Klärungsbedürftigkeit besteht auch nicht hinsichtlich der Auslegung des Begriffs der "üblichen Prüfungszeit" in § 12 Abs. 1 Satz 1 Nr. 1 BeamtVG. In der vom Kläger formulierten Allgemeinheit würde sie sich in einem Revisionsverfahren nicht stellen. Wenn man sie zugunsten des Klägers dahin versteht, dass der Kläger geltend macht, dass auch krankheitsbedingte individuelle Verlängerungen der Prüfungszeit dem Begriff der "üblichen Prüfungszeit" unterfallen, bedarf es nicht der Durchführung eines Revisionsverfahrens, um eine solche Auslegung auszuschließen. Sie wäre ersichtlich mit dem Wortlaut der Norm unvereinbar: Der Begriff "üblich" stellt gerade nicht die auf konkret-individuellen Verhältnisse des betreffenden Beamten ab, sondern auf losgelöst von der Person des jeweiligen Beamten bestehende tatsächliche Verhältnisse.

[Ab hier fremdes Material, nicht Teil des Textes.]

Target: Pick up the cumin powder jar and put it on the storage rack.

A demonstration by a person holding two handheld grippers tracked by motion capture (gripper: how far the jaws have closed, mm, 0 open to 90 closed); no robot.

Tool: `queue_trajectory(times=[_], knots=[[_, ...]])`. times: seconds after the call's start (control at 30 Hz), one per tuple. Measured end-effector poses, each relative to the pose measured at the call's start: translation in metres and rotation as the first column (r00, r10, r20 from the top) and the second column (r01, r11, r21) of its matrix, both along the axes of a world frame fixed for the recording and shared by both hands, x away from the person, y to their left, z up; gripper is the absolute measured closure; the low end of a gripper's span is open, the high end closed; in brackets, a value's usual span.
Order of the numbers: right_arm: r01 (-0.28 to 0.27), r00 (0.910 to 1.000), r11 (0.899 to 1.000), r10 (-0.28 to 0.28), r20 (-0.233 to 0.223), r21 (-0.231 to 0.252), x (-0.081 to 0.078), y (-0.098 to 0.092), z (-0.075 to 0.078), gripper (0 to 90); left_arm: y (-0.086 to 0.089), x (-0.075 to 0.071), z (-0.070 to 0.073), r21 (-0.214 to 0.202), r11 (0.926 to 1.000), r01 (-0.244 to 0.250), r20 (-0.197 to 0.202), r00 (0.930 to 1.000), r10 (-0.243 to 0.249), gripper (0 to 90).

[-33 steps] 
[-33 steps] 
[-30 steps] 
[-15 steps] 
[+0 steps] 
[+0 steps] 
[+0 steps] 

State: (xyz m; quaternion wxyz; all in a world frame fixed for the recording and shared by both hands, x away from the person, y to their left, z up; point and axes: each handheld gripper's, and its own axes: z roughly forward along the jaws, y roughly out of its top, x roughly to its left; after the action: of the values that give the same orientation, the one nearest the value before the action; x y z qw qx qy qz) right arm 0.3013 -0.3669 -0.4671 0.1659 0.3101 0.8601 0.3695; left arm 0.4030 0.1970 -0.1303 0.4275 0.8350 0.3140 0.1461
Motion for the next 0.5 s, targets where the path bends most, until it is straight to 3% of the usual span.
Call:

Eine solche Auslegung wäre auch mit dem Normzweck und der Systematik des Gesetzes nicht vereinbar. Der Zweck der Anrechnungsregelung des § 12 Abs. 1 BeamtVG besteht darin, Beamten, die eine für die Übernahme in das Beamtenverhältnis vorgeschriebene Ausbildung außerhalb des Beamtenverhältnisses durchlaufen haben, annähernd die Versorgung zu ermöglichen, die sie erhalten würden, wenn sie die Ausbildung im Beamtenverhältnis auf Widerruf absolviert hätten (Urteil vom 26. Januar 2012 - BVerwG 2 C 49.10 - Buchholz 239.1 § 67 BeamtVG Nr. 5). Damit erfasst dieser Normzweck nicht jedwede außerhalb des Beamtenverhältnisses durchlaufenen Ausbildungszeiten, sondern nach dem Wortlaut der Norm nur die Mindestzeiten einer vorgeschriebenen Ausbildung. So wie bei den Ausbildungszeiten individuelle Verhältnisse wie etwa eine krankheitsbedingte Verlängerung der Studienzeit sich nicht versorgungsrechtlich niederschlagen, so gilt dies auch für Prüfungszeiten.